The discussion of lowering the curve is not a plan to cure the disease but only an opportunity for the health industry to catch up with adequate tests, masks and ventilators. Here in California, Governor Newsom mentioned that 56% of all of the 22 million people here will have the virus. Some of those infected will show no signs of illness. Today, the World Health Organization (WHO) has a test to find out if the coronavirus is present in those that are ill. However, government regulations did not allow an outside source of testing to be allowed, even in a pandemic. This is unfortunate since the first test kits provided by the Center of Disease Control and Prevention (CDC) were flawed and another test kit needed to be made, wasting valuable time. Today, Abbot Laboratories has a test that can provided a diagnosis in five minutes after the test. The past test was felt to be 30-60% effective in accurately testing the illness of COVID-19.

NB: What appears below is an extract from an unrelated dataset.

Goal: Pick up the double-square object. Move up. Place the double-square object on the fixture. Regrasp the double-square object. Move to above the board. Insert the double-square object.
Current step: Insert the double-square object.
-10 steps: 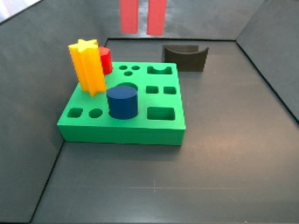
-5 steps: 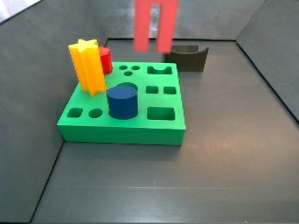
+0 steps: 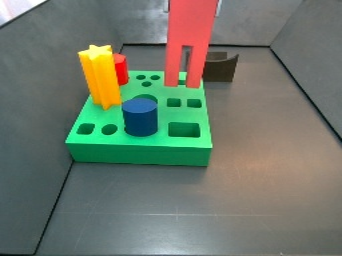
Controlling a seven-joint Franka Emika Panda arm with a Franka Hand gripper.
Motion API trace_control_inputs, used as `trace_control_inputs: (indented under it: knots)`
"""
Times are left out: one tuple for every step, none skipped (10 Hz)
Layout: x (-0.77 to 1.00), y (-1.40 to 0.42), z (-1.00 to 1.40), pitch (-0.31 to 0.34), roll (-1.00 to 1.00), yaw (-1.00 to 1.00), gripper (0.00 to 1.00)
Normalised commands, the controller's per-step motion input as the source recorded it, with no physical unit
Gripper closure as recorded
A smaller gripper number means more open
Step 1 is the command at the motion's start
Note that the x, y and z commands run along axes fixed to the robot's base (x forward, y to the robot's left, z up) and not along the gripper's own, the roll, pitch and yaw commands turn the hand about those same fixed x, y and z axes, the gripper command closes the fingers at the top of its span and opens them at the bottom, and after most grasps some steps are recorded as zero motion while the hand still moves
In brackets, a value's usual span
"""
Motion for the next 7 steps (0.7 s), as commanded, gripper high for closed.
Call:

In 2014 the Ebola outbreak occurred and a federal program under President Obama was in existence to fight the diseases. Early in the Trump administration, the White House dismantled the pandemic preparedness team, however, Trump has never admitted this. Only after the pandemic was realized, did Trump appoint the Director of the CDC, Robert Redfield, MD, on February 18, 2020. Democrats warned a virus outbreak, like the Spanish Flue of 1918, could kill as many as 50 million people but their warnings were ignored with no reply. Fast forward, after COVID-19 was recognized, the first cruise ship containing passengers with COVID-19 returned to the port of San Francisco and passengers that were ill went to hospitals and those with no symptoms were brought to the Travis Air Force Base. In the transport of the passengers, some equipment was missing, especially devices to cover the back of the head. Because of this, COVID-19 was brought into the civilian community by ill equipped and untrained nursing staff. Even more recently, nursing staff at the Travis Air Force Base told passengers from cruise ships, in isolation, to not take the COVID-19 test if they wanted to return home early. This meant anyone sick at the base would be allowed to travel home, spreading the disease even further. These responses from the federal government are flawed, show poor judgment and expose a lack of proper control by experts at the top of the federal government. Early on the Trump called the COVID-19 illness a hoax which delayed the response rate to the virus. How significant the delay of taking COVID-19 seriously, history will tell us. In the opinion of many doctors, the delay was catastrophic. On Wednesday, March 26, 2020 Trump approved the Defense Production Act whereby manufacturers are allowed to make medical equipment in a wartime effort. In order to protect the economy, Trump would like everyone to go back to work by Easter. I know of no doctor that agrees with that approach. Today, the plan is to shelter in place until May 1, 2020.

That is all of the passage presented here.